• [PROBLEM TO WORK ON] Return each line of the listing that follows in which the string "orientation" can be found.

━━━━━━━━━━━━━━━━━━━━

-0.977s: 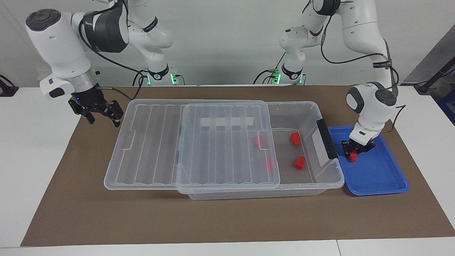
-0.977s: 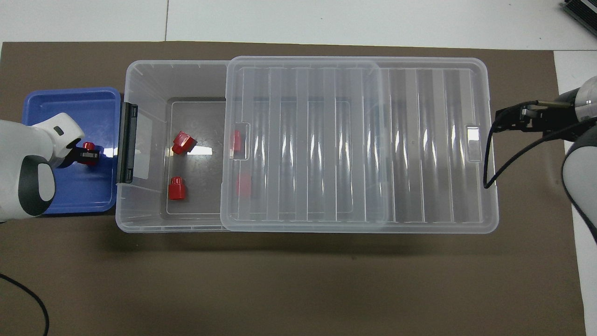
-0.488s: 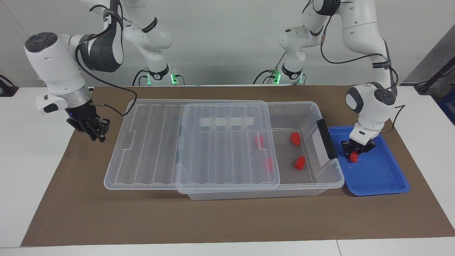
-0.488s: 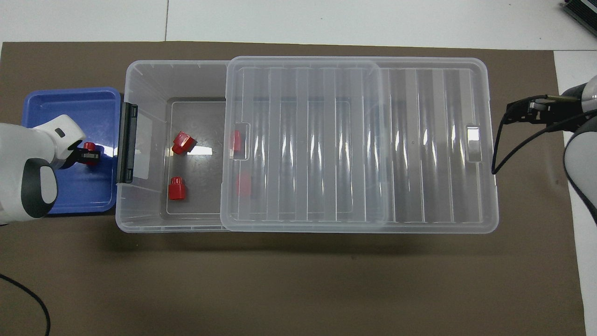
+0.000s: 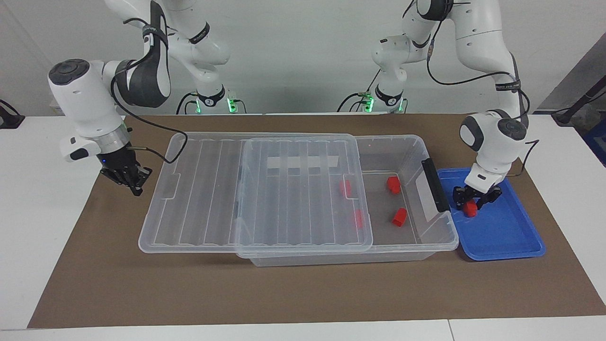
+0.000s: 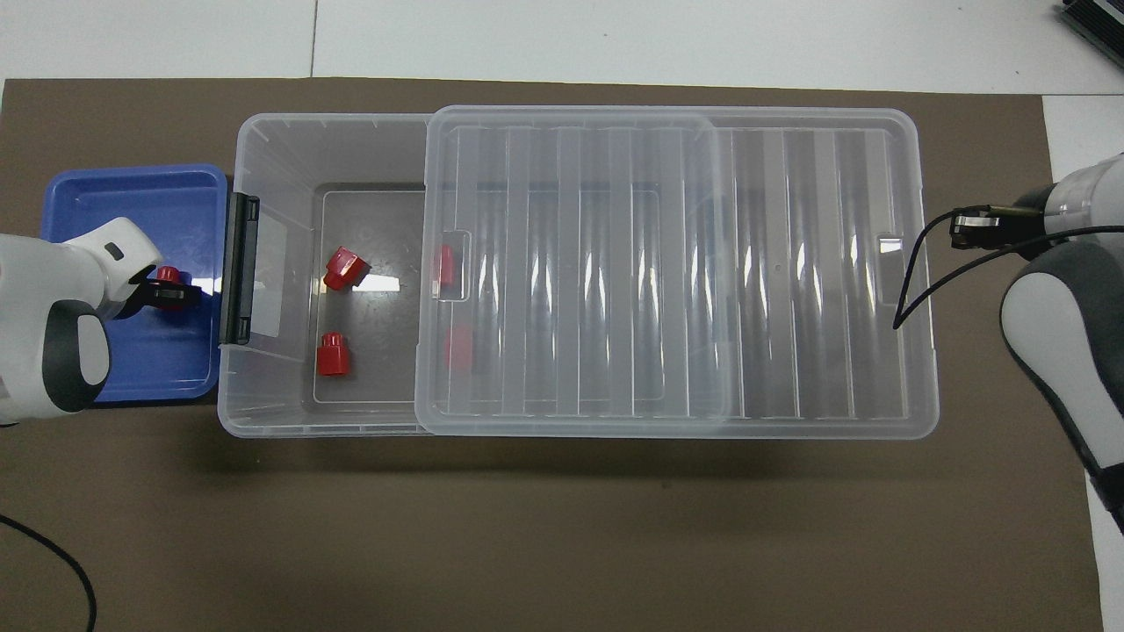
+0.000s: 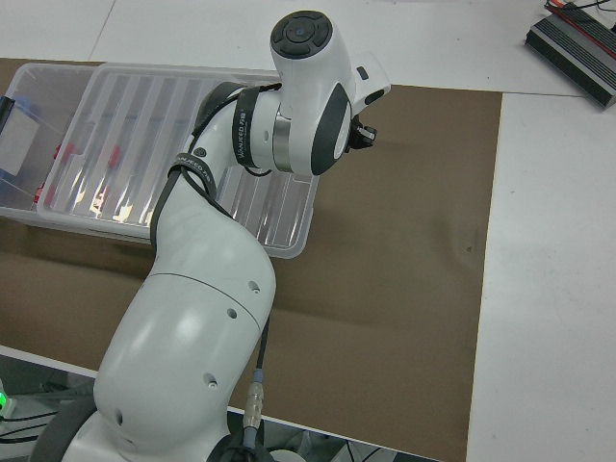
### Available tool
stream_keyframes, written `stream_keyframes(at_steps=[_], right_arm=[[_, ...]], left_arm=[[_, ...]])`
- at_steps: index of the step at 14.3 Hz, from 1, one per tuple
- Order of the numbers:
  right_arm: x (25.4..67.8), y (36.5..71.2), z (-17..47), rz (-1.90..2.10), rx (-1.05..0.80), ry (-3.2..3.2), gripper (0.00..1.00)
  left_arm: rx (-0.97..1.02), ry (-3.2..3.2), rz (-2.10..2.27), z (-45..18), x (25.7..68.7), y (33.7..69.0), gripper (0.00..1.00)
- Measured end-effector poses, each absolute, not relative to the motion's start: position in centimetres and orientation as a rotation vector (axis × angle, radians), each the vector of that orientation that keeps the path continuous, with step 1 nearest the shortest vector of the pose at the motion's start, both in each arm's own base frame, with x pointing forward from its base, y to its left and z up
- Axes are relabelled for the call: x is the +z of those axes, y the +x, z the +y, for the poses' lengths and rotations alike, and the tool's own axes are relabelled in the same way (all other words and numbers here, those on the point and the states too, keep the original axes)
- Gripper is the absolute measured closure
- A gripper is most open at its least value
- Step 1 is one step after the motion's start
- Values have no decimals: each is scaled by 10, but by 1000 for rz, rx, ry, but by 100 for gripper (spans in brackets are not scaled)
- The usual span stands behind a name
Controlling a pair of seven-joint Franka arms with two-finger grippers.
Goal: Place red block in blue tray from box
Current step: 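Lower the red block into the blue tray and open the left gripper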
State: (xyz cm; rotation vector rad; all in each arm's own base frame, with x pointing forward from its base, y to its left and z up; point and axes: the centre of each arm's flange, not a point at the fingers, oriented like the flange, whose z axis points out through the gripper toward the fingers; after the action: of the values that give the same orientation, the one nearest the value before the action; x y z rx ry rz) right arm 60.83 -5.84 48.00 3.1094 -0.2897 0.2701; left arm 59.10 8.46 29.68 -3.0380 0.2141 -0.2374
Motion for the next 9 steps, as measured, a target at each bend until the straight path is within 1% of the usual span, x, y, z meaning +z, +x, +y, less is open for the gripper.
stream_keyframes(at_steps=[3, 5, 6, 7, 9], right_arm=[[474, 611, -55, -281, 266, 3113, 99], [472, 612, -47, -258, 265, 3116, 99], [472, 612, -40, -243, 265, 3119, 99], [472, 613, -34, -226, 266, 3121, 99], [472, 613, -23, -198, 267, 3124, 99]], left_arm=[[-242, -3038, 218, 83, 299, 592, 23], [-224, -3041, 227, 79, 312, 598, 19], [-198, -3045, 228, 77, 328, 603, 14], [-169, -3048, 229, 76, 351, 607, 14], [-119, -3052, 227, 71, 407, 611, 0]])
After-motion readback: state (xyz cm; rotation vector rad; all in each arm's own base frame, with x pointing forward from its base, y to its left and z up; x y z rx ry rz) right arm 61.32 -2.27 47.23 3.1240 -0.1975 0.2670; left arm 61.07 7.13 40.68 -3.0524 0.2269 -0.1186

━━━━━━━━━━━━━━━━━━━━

• [SOLUTION TO THIS EXERCISE]
- Measured end-effector poses, each absolute, not relative to the motion's start: position in centimetres and orientation as a rotation vector (axis × angle, radians), each the vector of that orientation that keeps the path continuous, with step 1 nearest the shortest vector of the pose at the motion's start, both in each arm's own base frame, with x pointing forward from its base, y to its left and z up
State: (xyz cm; rotation vector rad; all in each arm's own base frame, with x pointing forward from its base, y to its left and z up; point and axes: the centre of each arm's flange, not a point at the fingers, oriented like the flange, whose z axis points out through the gripper toward the fingers; after the action: of the values that give the same orientation, the one nearest the value before the action; x y z rx ry rz) right arm 60.83 -5.84 48.00 3.1094 -0.2897 0.2701; left arm 59.10 8.46 29.68 -3.0380 0.2141 -0.2374

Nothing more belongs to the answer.